Heidenheimer "Bohème" ein klangvolles Puccini-Fest mit unschlüssiger Regie

09. Juli 2016 - 11:04 Uhr

Heidenheim (MH) – Ein Hauch von glitzerndem "Holiday on Ice", unstete Videoprojektionen und eine Personenregie, die bilderbogenartig Szenen aneinander reiht. Bei der Premiere von "La Bohème" als Auftakt der Opernfestspiele Heidenheim am Freitagabend war die Inszenierungsleistung dramaturgisch deutlich unschlüssiger als die musikalische des Ensembles unter Leitung von Marcus Bosch.

“La Bohème”

“La Bohème”

Regisseurin Petra Luisa Meyer hat die Idee, Marcello die Handlung als Beobachter verfolgen zu lassen und zeigt ihn deswegen zum Auftakt als lebensmüden Pulsadernritzer. Es ist ein verkrampfter Versuch, von Puccinis Blockbuster eine neue Seite zu zeigen – allerdings gibt das Stück diese Seite nicht her. So wirkt das Geschehen komplizierter, ohne dass das Publikum irgendeine Erkenntnis gewinnt. Auch die zerfahrenden Videoprojektionen im letzten Akt bringen eher weniger als mehr Atmosphäre oder Einsicht.

Abgesehen von der Grundkonzeption bietet die "Bohème" im Open-Air-"Rittersaal" der malerischen Burgruine immer wieder auch munteres, humorvolles Musiktheater. Die vier Künstlerfreunde Rodolfo, Marcello, Schaunard und Colline versuchen ihr Pariser Dasein fröhlich zu meistern, Situationskomik sorgt für manches Schmunzeln. "Holiday on-Ice"-Optik schmückt das Café Momus im zweiten Akt, es weihnachtet auf der Bühne samt weißen Pelzjäckchen und Glitzerschneestiefeln. Warum nun später auf der Bühne noch Eishockey gespielt werden muss – manche Szenen wären mit weniger Aktion ausdrucksvoller.

In seltsamem Gegensatz zu eindimensionalen Bildern auf der Bühne steht das Musikalische. Erstaunlich gut ist die Akustik dieses Heidenheimer Rittersaals unter baden-württembergischem Sternenhimmel. Wenn dann Marcus Bosch großes Drama ebenso überzeugend ertönen lässt wie er den Stuttgarter Philharmonikern kleine feine Details entlockt, ist man von Puccini verzaubert, zumal durchweg auch alle Sänger überzeugen. Strahlend tenoral Jesus Garcia als Rodolfo und Antonio Yang als Marcello. Stefania Dovhan gibt eine differenzierte Mimi und Michaela Maria Mayer eine leichtfüßige Musetta mit sensiblen Momenten. Florian Goetz ist ein spielfreudiger Schaunard, Randall Jakobsh als Colline unverwechselbar. So entstehen nachhaltige musikalische Momente, ein klangvolles Puccini-Fest.

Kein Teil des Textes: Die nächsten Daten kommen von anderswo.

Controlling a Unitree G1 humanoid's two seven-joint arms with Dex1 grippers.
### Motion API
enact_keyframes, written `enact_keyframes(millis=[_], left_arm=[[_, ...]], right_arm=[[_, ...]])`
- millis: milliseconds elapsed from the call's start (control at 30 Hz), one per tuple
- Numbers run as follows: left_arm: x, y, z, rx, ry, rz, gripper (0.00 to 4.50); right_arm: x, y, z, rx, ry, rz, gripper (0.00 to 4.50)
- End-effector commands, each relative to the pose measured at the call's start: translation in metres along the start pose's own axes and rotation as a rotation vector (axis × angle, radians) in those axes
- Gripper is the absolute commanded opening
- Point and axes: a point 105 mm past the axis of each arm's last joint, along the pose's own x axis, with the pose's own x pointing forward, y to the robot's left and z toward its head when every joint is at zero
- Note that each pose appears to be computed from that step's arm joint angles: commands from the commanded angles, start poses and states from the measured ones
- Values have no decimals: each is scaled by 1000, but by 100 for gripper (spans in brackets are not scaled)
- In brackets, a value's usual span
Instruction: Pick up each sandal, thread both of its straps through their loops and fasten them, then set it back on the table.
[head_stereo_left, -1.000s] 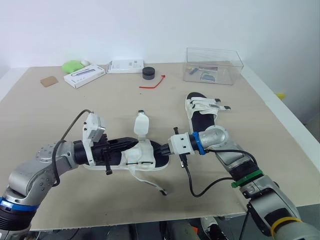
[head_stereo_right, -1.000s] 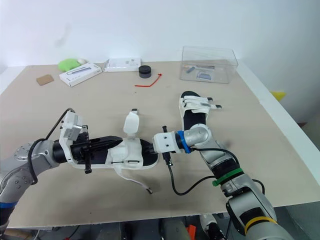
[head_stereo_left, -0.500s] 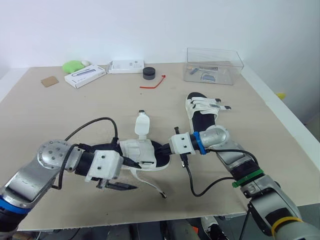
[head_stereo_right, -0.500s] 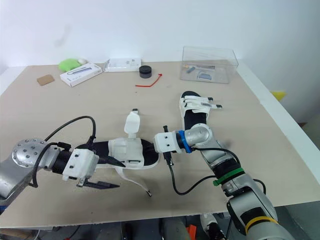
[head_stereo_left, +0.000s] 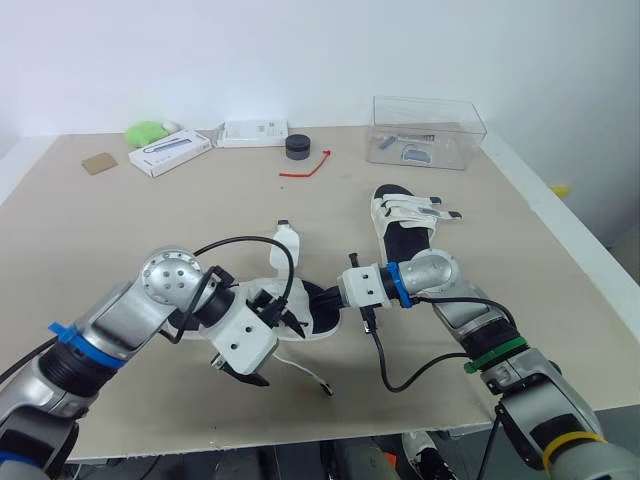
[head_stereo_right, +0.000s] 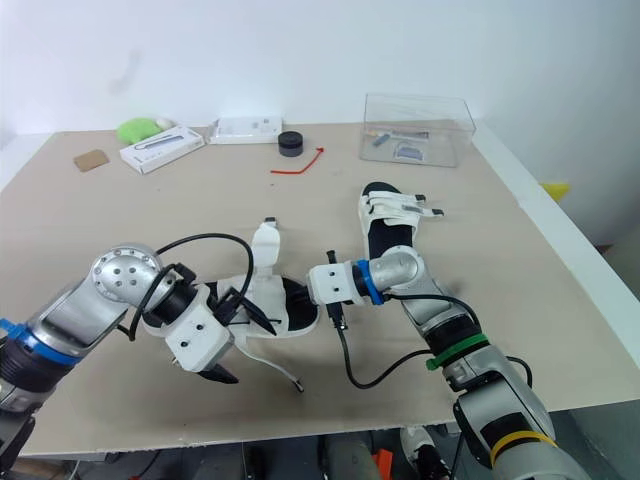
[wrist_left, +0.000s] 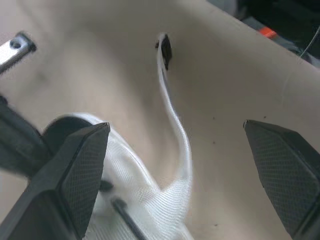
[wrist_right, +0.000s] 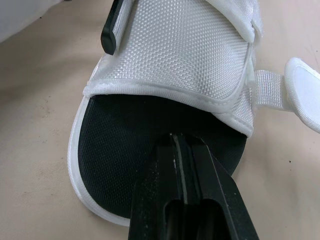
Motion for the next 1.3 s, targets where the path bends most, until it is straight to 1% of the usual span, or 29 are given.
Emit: enact_keyframes(millis=[33,133,267,433,467,533,567,600,667,700,767,800,833,1000,1133,1300], left_arm=[[-2,2,3,40,17,-67,442],[0,8,6,89,22,-96,442],[4,3,-5,89,78,-171,442],[16,2,-10,95,67,-205,442],[17,2,-10,95,64,-204,391],[20,5,-8,108,48,-190,353],[20,8,-6,116,36,-175,306],[21,11,-3,121,26,-164,291],[21,14,0,116,7,-146,204],[21,14,0,113,6,-144,147],[21,14,0,104,6,-135,75],[21,13,-1,89,2,-127,19],[21,12,-1,77,-1,-120,8],[15,12,0,-24,-57,-35,8],[7,21,5,-108,-133,91,8],[-20,42,7,-265,-258,370,8]], right_arm=[[-3,16,-30,75,125,48,0],[-4,17,-31,78,128,43,0],[-4,18,-31,81,129,38,0],[-4,19,-32,83,132,34,0],[-5,20,-32,83,133,34,0],[-5,20,-32,83,135,33,0],[-5,20,-32,83,135,33,0],[-5,21,-32,84,136,33,0],[-5,21,-32,84,136,34,0],[-5,21,-32,84,135,34,0],[-4,22,-32,83,134,36,0],[-4,22,-32,83,134,36,0],[-4,22,-32,82,133,37,0],[-4,23,-32,84,134,38,0],[-3,24,-32,84,132,43,0],[-4,24,-33,89,133,41,0]])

Die Opernfestspiele Heidenheim spielen diese "Bohème"- Produktion noch sieben Mal bis zum 3. August, bevor mit der "Oberto"-Premiere am 4. August eine neue Reihe mit Verdis Frühwerken beginnt.

(Von Martina Kausch)

(Offenlegung: Der Aufenthalt unserer Mitarbeiterin wurde unterstützt von Festival und Kulturbüro der Stadt Heidenheim.)